The good news is Burke is out on his can with a 9.3 million dollar severance package.  Well. the 9 million is not great news, but he is out of running Six Flags.

In his place is Mark Shapiro, hand picked by Daniel Snyder, who won in his bid to take control of Six Flags.



Below are a list of rides that never came to Astroworld.  They were all supposed to.  Budgets were created, additional land was bought, but the powers that be really made it tough for Astroworld.....

1.  Mr. Freeze - LIM Shuttle Loop located at Six Flags Over Texas (originally purchased for Astroworld.  Additional land was even purchased for the ride)

2.  Looping wooden rollercoaster - The first one in modern history, eventually became Son Of Beast at Kings Island (Premier was supposed to build it but lost the contract after not opening Mr. Freeze in time.  Premier took the idea to Paramount and we see what happened there.  The Astroworld version was to be much smaller.)

3 & 4.  CCI Wooden Coaster - Promised for 2 years.  Became Cheetah at Wild Adventure  (CCI bailed in 2000 claiming soil samples were not done in time, the truth was they were over committed.  They assumed 2001 was a go and even advertised it at the IAAPA trade show, but Six Flags killed the project and the coaster was modified and built in Wild Adventure)

5.  B&M Hypercoaster Something like Goliath that is being built at Six Flags Over Georgia or La Ronde in Canada.

6.  A new front gate and ride package for the 35th Anniversary.  This money went to Six Flags New Orleans when that management deal was reached.

So as you can see, if any of these things had happened, Astroworld's value would have been greater than the land.

But, that is a discussion for future weeks.  In the mean time, lets mourn what we lost.


Thank you to the Staff and Management of Astroworld, without you there would have never been "Playtime".

Thank you for everyone who supported this site.



The Last Ride

I don't think I can put into words what I am feeling.

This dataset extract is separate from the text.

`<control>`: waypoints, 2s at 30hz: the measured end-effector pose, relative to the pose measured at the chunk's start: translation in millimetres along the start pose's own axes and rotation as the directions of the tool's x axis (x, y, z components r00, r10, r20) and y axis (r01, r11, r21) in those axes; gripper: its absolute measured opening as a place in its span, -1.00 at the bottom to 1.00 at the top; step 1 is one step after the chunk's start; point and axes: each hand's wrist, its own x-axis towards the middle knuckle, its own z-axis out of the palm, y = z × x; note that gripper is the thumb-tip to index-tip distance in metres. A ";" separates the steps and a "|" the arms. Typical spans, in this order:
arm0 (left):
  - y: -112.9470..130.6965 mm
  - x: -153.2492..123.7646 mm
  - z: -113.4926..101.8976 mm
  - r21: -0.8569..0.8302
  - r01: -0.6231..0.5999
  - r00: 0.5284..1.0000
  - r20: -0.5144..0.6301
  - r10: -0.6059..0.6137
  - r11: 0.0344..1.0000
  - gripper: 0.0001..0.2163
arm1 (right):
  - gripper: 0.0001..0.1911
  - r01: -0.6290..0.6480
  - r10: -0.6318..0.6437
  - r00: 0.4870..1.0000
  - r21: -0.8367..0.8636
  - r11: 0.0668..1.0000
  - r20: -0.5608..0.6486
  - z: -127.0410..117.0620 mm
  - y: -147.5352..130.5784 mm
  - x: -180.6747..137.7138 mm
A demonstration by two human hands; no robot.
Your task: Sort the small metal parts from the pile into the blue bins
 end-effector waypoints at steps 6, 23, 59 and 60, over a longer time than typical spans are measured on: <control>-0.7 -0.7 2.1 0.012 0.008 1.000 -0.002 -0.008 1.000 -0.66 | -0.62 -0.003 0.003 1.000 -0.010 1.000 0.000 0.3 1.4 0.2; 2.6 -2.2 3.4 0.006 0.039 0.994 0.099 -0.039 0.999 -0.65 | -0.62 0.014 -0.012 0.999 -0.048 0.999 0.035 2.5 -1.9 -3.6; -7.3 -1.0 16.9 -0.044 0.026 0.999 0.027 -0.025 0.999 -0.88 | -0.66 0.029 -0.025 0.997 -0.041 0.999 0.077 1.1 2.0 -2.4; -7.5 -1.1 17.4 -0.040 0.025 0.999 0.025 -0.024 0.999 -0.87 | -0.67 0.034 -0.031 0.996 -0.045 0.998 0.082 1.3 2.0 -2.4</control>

I was the last person in line for the Texas Cyclone.  Yes, it was set up, but I was the last guest to stand in the queue and wait in line.  There was no one behind me.  The last ride was very emotional.  I love night rides on the Texas Cyclone and this was no exception.  Dawn put it best saying she was laughing and crying at the same time.   The ride was all to short.  The drops and the curves, the wind in my face and Zach riding beside me in the last seat of the last car, it couldn't be any other way.   After my last ride on Cyclone I could have gotten a couple of more rides with the employees but I wanted them to have their time. As I looked for Zach I found him by the fountain sobbing. I felt the same way.  Dawn and I decided that we would leave and walk out as a family.

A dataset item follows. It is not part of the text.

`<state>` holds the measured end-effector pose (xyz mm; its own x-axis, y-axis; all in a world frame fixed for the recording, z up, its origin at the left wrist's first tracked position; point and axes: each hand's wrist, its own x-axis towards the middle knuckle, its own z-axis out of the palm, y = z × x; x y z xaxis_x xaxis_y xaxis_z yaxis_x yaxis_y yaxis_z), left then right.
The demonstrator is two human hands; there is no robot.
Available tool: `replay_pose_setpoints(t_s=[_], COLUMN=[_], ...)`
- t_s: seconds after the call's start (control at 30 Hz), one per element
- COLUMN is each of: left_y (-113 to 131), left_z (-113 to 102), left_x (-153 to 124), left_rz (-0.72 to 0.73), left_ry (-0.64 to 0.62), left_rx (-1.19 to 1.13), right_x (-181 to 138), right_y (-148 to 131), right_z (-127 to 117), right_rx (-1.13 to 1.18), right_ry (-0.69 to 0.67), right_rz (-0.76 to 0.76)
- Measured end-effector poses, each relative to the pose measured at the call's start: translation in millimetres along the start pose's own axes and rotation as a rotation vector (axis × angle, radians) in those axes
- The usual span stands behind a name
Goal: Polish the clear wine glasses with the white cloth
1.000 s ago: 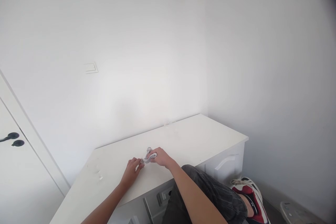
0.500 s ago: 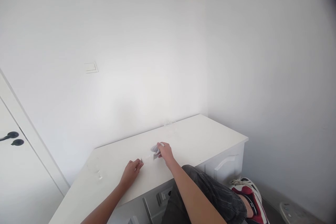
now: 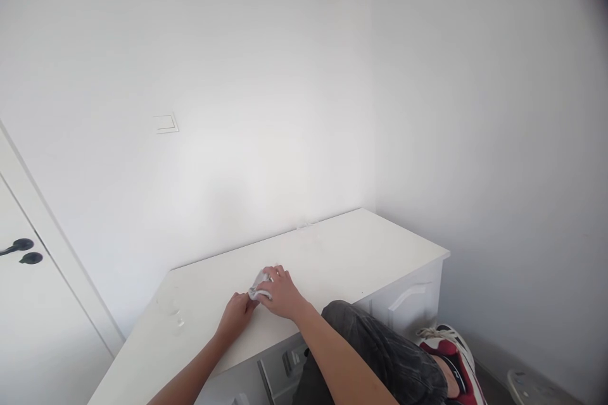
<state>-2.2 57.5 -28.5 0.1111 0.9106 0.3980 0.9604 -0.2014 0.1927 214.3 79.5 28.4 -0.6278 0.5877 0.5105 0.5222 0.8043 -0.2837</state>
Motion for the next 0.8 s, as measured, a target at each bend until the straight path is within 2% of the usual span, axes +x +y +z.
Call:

As we walked out I thought of all the hours that I had spent at the park as an employee and a guest. I tried to memorize it all, the sounds, the smells and the sights. I said good-bye to the pyro cave under the bleachers where I spent so many hours.

Walking to the front gate was strangely quiet. It reminded me of all the times I was in the park during non-operating hours. It was so sad, but I was glad I had my family around so we could grieve together.

I took one last picture of main street and Zach rang the bell one last time.

We crossed the bridge and Zach rolled down the hill one last time.

I feel like part of me died that night. So many fun times. So many lessons about life learned. So many friends made. It just seemed so wrong that some entity that didn't even live in this town had the power to take it all away, to cause my friends, my family and myself all this pain.

So now it will be time to heal and put the loss behind me. I can't imagine that a day will go by that I won't remember the park and how special it was to me.

To everyone I ever worked with I say thank you with all my heart. To all those I rode the coasters with, thank you. To all those who had the patience to train me to drive roller coasters, Take river boats around and shoot off those great fireworks, Thank you.

And those who showed me what dignity was all about, everyone who stayed until the end, I love you all and will miss you more than you will know. Thank You for everything.

This last Bell ringing is for everybody who brought so much joy to so many.